Their website not only contains more information about their school, its founder, and their mission, it also links to the works and projects created by its alumni. A nice, feel-good way to see the practical impact of the work this organization is doing.
They do accept donations, if you’re feeling charitable.
Here’s a mind-blowing fact: the internet is not always a safe place for kids. There are inappropriate sites, bad people, and dangerous malware out there that can make even the simplest online trip fraught with danger if you click on the wrong link, or search for the wrong word.
Childnet International is a UK-based charity that looks to make the Internet a bit better and safer for kids — or at the very least, arm children with the knowledge they need to navigate it safely and securely, with the tools to know what to do if they should find themselves on the receiving end of the internet’s more problematic residents.
But that’s not all. They also provide resources for teachers and parents to help educate their children, they go to schools, they host contests, collaborate with other charities, sponsor a Safer Internet Day in the UK, and have even worked to help young people get involved with the legislative process. To take advantage of many of their services (no matter where you live), you can always check out their website.

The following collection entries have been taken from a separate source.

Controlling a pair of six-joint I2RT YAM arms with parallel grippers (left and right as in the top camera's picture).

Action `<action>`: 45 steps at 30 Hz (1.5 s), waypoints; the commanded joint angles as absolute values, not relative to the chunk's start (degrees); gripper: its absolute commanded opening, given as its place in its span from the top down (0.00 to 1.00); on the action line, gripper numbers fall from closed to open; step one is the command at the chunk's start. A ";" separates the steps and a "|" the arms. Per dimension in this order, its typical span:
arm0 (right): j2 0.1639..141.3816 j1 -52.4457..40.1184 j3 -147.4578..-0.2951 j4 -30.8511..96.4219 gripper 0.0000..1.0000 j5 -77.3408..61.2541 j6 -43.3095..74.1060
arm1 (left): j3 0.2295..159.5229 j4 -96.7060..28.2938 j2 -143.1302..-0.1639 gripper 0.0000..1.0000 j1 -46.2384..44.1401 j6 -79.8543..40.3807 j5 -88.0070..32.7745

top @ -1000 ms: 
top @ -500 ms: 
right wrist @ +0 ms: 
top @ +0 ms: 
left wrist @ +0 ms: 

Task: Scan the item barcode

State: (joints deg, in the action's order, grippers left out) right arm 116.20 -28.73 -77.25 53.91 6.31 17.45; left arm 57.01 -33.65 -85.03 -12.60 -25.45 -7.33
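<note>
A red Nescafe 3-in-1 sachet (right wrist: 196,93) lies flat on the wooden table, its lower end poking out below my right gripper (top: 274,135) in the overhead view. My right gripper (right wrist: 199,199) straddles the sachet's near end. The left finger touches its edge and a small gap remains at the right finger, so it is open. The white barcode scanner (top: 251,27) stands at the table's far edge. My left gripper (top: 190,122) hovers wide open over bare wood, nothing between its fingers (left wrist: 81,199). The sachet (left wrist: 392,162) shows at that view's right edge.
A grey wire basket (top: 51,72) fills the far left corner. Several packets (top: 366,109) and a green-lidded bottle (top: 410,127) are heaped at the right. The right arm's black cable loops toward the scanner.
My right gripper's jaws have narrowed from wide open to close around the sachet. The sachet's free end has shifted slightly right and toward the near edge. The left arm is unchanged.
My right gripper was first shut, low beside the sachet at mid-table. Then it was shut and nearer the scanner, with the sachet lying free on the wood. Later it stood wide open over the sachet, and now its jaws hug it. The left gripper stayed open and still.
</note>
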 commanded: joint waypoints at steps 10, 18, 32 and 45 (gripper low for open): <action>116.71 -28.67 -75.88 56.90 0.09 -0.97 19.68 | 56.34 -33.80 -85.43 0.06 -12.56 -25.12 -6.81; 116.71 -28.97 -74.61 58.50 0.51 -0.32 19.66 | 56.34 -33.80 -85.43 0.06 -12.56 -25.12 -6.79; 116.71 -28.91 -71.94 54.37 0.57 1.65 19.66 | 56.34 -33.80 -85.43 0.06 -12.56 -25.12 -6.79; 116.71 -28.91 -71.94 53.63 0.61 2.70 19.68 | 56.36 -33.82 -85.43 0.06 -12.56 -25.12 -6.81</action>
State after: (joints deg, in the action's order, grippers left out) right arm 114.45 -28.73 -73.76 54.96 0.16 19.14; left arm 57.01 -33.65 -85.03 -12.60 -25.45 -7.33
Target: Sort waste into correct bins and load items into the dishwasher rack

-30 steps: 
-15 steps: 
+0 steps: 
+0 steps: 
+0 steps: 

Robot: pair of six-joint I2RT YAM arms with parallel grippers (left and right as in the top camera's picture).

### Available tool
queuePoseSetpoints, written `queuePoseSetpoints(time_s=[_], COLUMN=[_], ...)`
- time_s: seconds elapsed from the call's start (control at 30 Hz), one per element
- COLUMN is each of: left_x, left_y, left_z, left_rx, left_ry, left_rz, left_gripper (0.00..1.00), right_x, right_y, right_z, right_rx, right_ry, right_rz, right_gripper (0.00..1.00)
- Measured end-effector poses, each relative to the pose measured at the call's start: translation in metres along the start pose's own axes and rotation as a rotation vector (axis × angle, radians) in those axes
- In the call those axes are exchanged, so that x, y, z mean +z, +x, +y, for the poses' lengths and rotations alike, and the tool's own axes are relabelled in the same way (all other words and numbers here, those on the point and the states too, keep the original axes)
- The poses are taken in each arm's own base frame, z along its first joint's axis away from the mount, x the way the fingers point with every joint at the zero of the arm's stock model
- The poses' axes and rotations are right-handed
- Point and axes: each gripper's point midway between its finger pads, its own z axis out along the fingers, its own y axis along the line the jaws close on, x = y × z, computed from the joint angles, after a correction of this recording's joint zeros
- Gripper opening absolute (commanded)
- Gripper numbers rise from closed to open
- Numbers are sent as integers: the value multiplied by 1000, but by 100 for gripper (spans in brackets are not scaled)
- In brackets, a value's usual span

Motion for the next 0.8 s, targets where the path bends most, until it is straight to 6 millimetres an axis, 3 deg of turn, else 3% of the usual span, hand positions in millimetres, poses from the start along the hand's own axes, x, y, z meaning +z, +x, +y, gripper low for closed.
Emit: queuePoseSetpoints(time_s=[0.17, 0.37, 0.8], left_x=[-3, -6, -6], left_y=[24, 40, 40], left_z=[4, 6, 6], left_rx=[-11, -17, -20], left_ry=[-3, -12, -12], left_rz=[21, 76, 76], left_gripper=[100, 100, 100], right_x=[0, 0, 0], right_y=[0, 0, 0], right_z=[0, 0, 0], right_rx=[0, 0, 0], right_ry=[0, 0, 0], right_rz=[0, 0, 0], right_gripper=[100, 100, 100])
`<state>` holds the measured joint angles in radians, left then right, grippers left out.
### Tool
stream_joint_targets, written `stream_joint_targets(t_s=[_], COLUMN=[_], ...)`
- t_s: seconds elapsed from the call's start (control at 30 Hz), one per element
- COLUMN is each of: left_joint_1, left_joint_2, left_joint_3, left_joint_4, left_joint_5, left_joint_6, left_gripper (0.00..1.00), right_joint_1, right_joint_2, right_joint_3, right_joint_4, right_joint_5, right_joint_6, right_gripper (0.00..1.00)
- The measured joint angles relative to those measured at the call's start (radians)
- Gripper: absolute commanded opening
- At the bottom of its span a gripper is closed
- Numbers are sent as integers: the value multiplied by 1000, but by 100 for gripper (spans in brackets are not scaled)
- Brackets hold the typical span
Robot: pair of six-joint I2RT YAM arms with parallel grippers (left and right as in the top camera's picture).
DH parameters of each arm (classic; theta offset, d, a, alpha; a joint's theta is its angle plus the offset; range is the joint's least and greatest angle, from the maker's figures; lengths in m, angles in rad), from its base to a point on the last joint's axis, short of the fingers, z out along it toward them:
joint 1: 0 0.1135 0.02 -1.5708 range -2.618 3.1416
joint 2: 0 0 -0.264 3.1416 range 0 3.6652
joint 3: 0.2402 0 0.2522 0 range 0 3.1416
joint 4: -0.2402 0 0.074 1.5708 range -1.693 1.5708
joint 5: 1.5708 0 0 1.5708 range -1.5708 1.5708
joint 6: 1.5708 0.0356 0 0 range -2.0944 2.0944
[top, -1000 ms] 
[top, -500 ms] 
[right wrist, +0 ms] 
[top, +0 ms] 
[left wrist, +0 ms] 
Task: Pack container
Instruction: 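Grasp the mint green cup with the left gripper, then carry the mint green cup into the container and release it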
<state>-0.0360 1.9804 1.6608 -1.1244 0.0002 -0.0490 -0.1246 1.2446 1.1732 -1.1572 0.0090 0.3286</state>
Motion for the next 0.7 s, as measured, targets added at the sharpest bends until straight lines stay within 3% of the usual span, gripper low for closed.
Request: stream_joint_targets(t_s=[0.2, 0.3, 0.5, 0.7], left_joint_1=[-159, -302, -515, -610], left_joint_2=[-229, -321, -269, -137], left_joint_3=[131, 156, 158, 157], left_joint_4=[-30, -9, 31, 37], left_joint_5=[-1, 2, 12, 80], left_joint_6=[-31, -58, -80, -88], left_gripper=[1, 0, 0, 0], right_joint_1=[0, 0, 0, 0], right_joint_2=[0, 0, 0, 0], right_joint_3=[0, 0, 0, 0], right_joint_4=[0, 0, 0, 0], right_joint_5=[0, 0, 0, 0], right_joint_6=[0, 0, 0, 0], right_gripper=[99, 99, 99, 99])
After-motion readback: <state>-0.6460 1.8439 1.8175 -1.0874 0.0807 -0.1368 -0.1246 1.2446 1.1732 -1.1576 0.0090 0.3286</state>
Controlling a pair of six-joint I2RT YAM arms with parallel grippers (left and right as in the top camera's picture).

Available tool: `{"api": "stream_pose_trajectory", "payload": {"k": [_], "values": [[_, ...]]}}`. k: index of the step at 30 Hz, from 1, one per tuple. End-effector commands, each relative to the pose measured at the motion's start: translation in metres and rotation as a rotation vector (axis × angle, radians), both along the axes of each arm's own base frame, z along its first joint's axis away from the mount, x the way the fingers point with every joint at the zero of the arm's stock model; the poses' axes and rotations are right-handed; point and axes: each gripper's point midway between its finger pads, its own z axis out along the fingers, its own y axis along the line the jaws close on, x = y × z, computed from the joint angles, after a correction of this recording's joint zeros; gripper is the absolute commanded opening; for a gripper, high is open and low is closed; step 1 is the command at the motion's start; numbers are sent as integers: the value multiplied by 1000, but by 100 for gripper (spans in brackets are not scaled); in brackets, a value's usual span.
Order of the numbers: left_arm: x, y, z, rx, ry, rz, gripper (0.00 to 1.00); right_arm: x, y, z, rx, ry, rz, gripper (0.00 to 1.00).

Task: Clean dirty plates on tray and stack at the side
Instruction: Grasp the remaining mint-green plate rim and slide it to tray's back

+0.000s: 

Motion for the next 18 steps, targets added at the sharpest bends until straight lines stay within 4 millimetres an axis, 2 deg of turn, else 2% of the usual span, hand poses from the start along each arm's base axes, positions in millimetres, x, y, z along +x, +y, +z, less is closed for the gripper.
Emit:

And if you want to donate, you can do that too.
We talk a lot about online harassment, but whenever the topic comes up, it’s almost always in the context of how it impacts children. But hitting puberty or graduating high school doesn’t mean harassment and bullying stops: online hate is a problem for people in all stages of life.
That’s why Heartmob exists; to try to act as a counterweight in an online culture too frequently dominated by vitriol and anger. Anyone at anytime can go to their website to get tips, learn about their rights, and discover new coping mechanisms. Or, you can share your story with a community of friendly, positive people who will listen to your problems and offer judgement-free support.
They’re a small but passionate group, and if you believe in their mission, you can always donate… or join the “heart mob” and offer support to those who need help.
Center for Democracy & Technology
It’s not a bold statement to say that having rights is a good thing, but it does take boldness and vigilance to defend them.
In recent years, our ability to be free and speak our minds online has been threatened many times — sometimes by lawmakers acting negligently or maliciously, other times by companies enacting unfair policies. In both cases, the Center for Democracy & Technology is there to advocate, and fight, for your ability to express yourself freely and enjoy your inalienable human rights and civil liberties.
They’ve taken leading roles in trying to protect personal data, supporting Net Neutrality, managing digital copyright law, preventing abuse of law enforcement agencies regarding digital surveillance, and supporting internet infrastructure. With the 2020 election coming up, they’ve recently started working on improving election security, so the bedrock of American democracy doesn’t crumble due to some hackers and outdated voting machines. They also post blogs and host podcasts to help people become more informed, aware, and hopefully active online citizens.
You can read all about their many, many activities on their website. And if you have the money, a little donation goes a long way.
We hope you walk away from this article with a smile and a little more hope. As long as there are people willing to devote their lives to making the world a better place, we have a lot to be thankful for this holiday season.